- COLLECTED MATERIAL -

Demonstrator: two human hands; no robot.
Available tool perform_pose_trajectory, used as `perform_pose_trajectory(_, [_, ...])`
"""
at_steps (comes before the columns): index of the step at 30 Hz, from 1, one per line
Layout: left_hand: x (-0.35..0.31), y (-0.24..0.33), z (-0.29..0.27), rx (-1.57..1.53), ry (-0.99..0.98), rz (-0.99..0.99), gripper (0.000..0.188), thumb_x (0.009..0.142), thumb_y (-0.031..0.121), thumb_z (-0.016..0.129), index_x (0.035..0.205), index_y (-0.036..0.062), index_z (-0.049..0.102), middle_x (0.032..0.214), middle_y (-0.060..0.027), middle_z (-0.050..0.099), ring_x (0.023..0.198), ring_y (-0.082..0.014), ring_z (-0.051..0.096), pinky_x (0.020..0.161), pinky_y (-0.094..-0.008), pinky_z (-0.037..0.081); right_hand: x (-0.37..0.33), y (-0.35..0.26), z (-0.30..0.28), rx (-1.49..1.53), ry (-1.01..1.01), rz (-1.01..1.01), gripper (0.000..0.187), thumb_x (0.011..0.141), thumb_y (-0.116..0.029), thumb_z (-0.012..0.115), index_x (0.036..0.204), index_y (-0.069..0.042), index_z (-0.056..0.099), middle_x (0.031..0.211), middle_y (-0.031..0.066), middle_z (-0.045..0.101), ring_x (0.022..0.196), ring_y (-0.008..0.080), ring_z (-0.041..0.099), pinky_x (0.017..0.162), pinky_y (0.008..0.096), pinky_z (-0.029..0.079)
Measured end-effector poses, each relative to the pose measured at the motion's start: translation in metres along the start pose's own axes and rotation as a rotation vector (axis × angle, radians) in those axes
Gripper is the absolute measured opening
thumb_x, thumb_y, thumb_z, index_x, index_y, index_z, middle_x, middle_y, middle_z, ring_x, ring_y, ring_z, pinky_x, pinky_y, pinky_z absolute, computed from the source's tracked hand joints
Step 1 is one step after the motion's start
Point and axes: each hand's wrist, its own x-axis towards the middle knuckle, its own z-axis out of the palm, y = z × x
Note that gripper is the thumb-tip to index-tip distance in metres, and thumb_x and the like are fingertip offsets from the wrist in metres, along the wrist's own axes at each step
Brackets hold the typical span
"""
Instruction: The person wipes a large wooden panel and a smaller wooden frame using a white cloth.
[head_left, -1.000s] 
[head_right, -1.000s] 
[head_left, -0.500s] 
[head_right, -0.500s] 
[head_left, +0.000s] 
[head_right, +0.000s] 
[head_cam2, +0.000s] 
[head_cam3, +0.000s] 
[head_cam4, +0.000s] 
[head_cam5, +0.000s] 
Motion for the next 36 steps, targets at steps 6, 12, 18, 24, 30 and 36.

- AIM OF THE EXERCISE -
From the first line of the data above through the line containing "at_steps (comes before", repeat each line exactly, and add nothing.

- SOLUTION BELOW -
Demonstrator: two human hands; no robot.
Available tool perform_pose_trajectory, used as `perform_pose_trajectory(_, [_, ...])`
"""
at_steps (comes before the columns): index of the step at 30 Hz, from 1, one per line

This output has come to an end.